The Washington Post reports Refugees fleeing Swat Valley tell of Taliban crimes and abuses. “As the refugees begin streaming out of Swat and the neighboring Buner district in northwest Pakistan, they carry with them memories of the indignities and horrors inflicted by occupying Taliban forces — locking women inside their homes, setting donkeys on fire — as they tried to force residents to accept a radical version of Islam.”
Refugees from Bruner, recently captured by the Taliban, say they are “especially vulnerable to Taliban attacks… The district is famous for its Sufi shrines, where people practice a mystical form of Islam that is anathema to the fundamentalist Sunni Taliban. In addition, residents formed militias to resist the Taliban last year”.
DAWN Media reports “A mass exodus continued from Buner district on Thursday amid intense artillery shelling by the security forces targeting militant positions on the tenth consecutive day.”
The NY Times reports the Red Cross warns of crisis in Pakistan.
In a statement on Thursday, the Red Cross said that, “although figures remain unverifiable at this stage, reports indicated that up to 500,000 Pakistanis have been recently displaced by conflict in Dir, Buner and Swat.”
The statement said a humanitarian crisis “is intensifying.”
Benno Kocher, a Red Cross official in Peshawar, was quoted as saying: “We can no longer reach the areas most affected by the fighting on account of the volatile situation.”
DAWN Media reports the Foreign Ministry says concern about Pakistan’s nuclear weapons is ‘invalid’. “Foreign Ministry spokesman Abdul Basit Pakistan has refuted US media reports that it has shared information about its nukes with US authorities saying that information about its nukes is sacrosanct and can not be shared with any country. ‘Pakistan’s nuclear arsenal is safe and secure and concerns about their security are invalid,’ said Basit.”
Meanwhile, Defense War Secretary Robert Gates praises Pakistan response to Taliban push, reports Reuters. Gates believes the “Taliban militants had ‘overreached’ by attacking the Buner district of Pakistan, coming within dozens of kilometres of the capital Islamabad.
“I think it has served as an alarm for the Pakistani government that these violent extremists in the western part of Pakistan are a significant danger to the government of Pakistan,” he said.
“I personally have been very satisfied with the strong response that the Pakistani government and army have taken in response to this.”
Gates also said he thought there was “very little chance” of the Taliban being able to seize control of Pakistan’s nuclear weapons.
MSNBC reports Gates promising U.S. troops won’t be sent to Pakistan. “Speaking to about 300 Marines at Camp Leatherneck in southern Afghanistan on Thursday, Gates assured them that they wouldn’t be fighting in the neighboring sovereign nation. During a 12-minute question-and-answer session in sweltering heat, Gates told a sergeant he didn’t have to ‘worry about going to Pakistan.'”

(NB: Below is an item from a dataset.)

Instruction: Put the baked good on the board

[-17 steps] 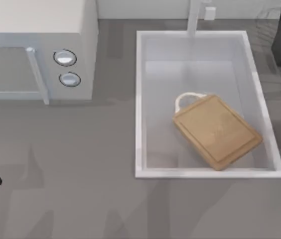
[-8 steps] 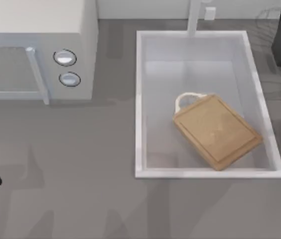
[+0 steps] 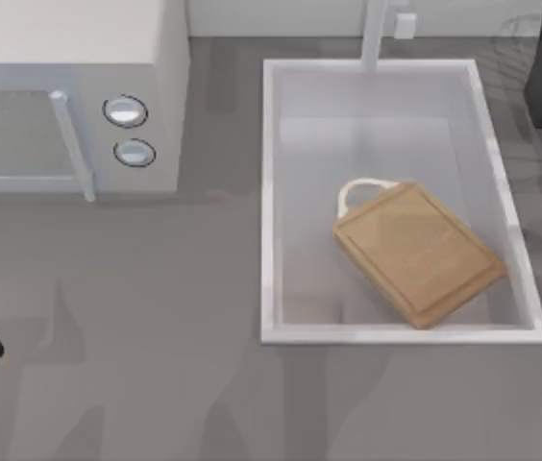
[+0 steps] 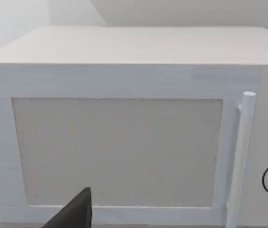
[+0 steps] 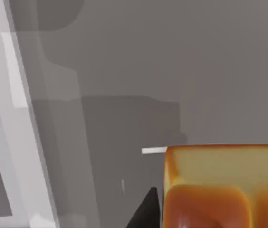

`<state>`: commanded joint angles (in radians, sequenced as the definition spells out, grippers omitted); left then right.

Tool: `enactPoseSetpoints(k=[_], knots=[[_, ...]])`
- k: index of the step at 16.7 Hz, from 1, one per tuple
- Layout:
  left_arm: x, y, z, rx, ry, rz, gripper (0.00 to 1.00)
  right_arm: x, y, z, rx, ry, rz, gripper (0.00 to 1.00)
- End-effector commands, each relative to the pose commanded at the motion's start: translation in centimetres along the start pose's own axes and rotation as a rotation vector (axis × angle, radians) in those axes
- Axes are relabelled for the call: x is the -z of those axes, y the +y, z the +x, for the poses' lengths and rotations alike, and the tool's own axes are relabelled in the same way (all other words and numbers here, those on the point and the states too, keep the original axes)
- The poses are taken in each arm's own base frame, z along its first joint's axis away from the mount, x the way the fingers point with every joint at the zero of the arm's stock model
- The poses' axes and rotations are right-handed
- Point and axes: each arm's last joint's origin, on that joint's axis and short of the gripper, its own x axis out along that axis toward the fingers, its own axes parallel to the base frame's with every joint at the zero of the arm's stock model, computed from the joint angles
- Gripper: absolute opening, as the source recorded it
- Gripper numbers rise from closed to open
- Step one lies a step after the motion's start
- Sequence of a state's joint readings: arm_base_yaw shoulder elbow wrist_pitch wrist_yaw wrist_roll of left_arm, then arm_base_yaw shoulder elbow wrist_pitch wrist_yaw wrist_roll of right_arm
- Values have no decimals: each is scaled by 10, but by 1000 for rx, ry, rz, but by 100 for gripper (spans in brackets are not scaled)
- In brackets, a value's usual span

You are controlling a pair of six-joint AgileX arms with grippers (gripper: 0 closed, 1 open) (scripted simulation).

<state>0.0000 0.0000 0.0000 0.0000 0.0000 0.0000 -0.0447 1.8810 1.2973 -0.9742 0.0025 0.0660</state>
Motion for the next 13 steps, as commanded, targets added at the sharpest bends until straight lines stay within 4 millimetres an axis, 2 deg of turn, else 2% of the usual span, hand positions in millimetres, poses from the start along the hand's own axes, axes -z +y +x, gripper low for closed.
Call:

On top of Gates’ remarks, McClatchy reports Obama pledges ‘commitment’ to Afghan, Pakistan leaders.
President Barack Obama Wednesday pledged a “lasting commitment” by the U.S. to the democratic governments of Pakistan and Afghanistan after an unusual three-way meeting that ended with promises but no concrete agreements.
Flanked by Pakistani President Asif Ali Zardari and Afghan President Hamid Karzai, Obama told reporters that both men “fully appreciate the seriousness of the threat we face” from Islamic extremists. He didn’t invite either visitor to speak, however, and both appeared ill at ease.
Zardari told Spiegel that ‘Nuclear Weapons Are Not Kalashnikovs’ and doubts the Taliban could use them if they captured the weapons. “The technology is complicated, so it is not as if one little Taliban could come down and press a button. There is no little button. I want to assure the world that the nuclear capability of Pakistan is in safe hands,” he said.
Reuters reports Pakistan hopes the United States will halt drone attacks. Pakistan “says the drones violate its sovereignty and undermine efforts to deal with militancy by inflaming public anger and bolstering militant support.”
For its part, Afghans protest civilian deaths as U.S. officials raise doubts, according to the LA Times.
Angry anti-American protests erupted today in a provincial capital close to a string of desert villages where dozens of Afghan civilians were killed this week during clashes between insurgents and U.S.-led troops.
U.S. military officials, meanwhile, expressed growing doubts that the deaths in the Bala Baluk district of western Farah province were the result of airstrikes called in by American special forces. Instead, they said preliminary findings suggested that the villagers sheltering in residential compounds were slain by Taliban fighters wielding grenades. Local officials contested that theory.
The NY Times adds Afghan police fire on protesters. “Chanting ‘Death to America’ and hurling rocks, hundreds gathered Thursday in western Afghanistan to protest American airstrikes… In the main city of Farah province, protesters gathered at a police station and the local governor’s office, chanting slogans against the American and Afghan governments, witnesses reported… Outside the governor’s office, police opened fire on stone-throwing protesters and wounded three of them.”